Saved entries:
______
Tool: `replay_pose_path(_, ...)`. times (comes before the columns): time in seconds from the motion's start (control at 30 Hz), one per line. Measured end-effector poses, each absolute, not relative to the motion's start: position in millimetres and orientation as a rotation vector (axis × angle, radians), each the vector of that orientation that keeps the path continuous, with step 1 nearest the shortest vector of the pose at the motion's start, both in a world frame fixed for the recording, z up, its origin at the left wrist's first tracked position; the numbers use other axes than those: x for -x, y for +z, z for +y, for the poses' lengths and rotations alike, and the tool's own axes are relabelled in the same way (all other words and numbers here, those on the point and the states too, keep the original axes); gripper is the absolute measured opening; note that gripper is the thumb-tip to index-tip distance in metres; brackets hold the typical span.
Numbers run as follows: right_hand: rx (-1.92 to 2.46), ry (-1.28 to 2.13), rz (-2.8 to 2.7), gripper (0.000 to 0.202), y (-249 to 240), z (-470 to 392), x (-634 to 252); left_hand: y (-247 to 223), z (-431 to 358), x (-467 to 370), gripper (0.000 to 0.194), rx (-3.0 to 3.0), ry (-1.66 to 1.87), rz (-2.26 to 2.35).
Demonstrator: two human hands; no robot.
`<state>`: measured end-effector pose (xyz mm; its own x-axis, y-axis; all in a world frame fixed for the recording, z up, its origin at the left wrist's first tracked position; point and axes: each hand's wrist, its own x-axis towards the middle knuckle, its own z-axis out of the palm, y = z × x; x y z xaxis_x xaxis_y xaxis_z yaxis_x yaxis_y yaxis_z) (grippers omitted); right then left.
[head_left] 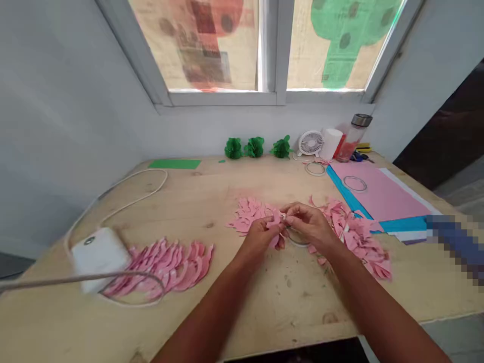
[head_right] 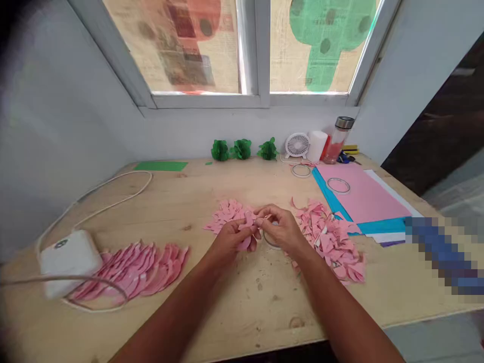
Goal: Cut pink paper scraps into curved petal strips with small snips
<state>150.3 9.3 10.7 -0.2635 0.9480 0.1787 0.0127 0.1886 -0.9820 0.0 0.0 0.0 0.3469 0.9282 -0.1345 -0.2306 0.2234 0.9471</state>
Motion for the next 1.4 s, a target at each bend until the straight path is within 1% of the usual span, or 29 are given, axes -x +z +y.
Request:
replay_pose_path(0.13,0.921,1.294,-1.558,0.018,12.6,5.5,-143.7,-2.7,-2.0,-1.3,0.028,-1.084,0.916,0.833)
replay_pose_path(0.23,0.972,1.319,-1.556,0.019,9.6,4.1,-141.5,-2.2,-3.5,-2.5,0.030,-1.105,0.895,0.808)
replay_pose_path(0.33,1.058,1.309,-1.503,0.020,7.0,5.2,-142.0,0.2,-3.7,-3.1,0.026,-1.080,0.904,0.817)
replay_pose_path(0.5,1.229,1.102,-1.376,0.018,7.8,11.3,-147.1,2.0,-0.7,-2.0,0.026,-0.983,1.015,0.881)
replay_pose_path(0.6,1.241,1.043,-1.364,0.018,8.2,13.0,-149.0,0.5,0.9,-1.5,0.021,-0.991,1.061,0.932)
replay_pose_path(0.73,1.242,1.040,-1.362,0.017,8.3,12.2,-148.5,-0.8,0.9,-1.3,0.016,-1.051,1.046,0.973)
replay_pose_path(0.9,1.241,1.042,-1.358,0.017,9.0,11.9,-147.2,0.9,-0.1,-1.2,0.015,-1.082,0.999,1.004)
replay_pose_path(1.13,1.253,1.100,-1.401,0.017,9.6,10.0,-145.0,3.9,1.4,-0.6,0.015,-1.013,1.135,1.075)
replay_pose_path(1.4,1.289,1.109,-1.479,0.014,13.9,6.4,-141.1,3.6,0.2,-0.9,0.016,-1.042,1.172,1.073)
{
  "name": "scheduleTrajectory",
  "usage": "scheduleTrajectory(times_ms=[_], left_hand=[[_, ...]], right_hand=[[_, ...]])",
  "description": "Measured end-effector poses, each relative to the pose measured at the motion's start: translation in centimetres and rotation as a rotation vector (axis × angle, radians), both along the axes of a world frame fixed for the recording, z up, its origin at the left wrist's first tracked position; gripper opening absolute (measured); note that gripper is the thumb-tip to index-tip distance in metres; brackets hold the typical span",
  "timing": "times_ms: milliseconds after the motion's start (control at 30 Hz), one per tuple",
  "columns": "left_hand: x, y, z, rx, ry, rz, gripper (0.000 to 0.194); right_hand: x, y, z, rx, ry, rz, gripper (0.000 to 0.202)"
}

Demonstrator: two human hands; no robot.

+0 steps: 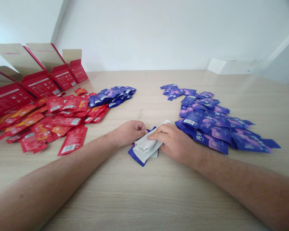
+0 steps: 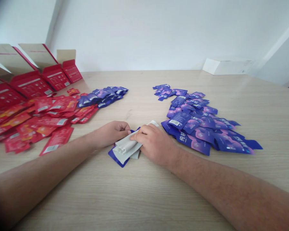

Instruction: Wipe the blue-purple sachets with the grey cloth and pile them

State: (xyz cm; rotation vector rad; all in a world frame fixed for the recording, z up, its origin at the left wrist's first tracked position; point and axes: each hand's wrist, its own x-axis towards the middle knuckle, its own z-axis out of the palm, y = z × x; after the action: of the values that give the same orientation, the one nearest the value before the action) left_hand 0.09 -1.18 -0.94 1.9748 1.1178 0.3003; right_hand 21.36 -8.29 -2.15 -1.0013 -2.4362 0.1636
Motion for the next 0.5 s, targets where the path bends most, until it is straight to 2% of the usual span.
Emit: scheduleTrajectory(times_ms=[167, 333, 500], left_hand=[[-0.01, 0.06, 0.03, 0.043, 0.015, -0.021, 0.029], [0.05, 0.01, -0.02, 0.008, 0.011, -0.002, 0.029], [0.07, 0.05, 0.07, 0.06, 0.028, -0.019, 0.03]], right_hand=[[-0.12, -0.19, 0.05, -0.001, -0.016, 0.1, 0.038], [0.15, 0.13, -0.01, 0.005, 0.017, -0.005, 0.04], [-0.08, -0.17, 0.03, -0.006, -0.01, 0.099, 0.04]])
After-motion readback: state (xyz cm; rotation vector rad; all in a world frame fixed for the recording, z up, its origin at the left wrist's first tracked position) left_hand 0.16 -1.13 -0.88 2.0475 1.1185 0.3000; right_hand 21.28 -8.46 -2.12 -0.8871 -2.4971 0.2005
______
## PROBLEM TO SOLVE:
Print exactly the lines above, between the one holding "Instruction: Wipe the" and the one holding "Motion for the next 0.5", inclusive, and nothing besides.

## SOLUTION TO THIS EXERCISE:
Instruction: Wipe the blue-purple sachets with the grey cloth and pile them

State: (xyz cm; rotation vector rad; all in a world frame fixed for the recording, z up, its origin at the left wrist's first tracked position; point and axes: each hand's wrist, its own x-axis towards the middle knuckle, its own z-axis out of the palm, y = z × x; after the action: of the values that give the same orientation, the one nearest the value before the action) left_hand 0.09 -1.18 -0.94 1.9748 1.1178 0.3003; right_hand 21.36 -8.29 -2.15 -1.0013 -2.4362 0.1636
Motion for the next 0.5 s, targets where the path bends most, until it is straight to 2% of the usual span.

Nothing else belongs to this exercise.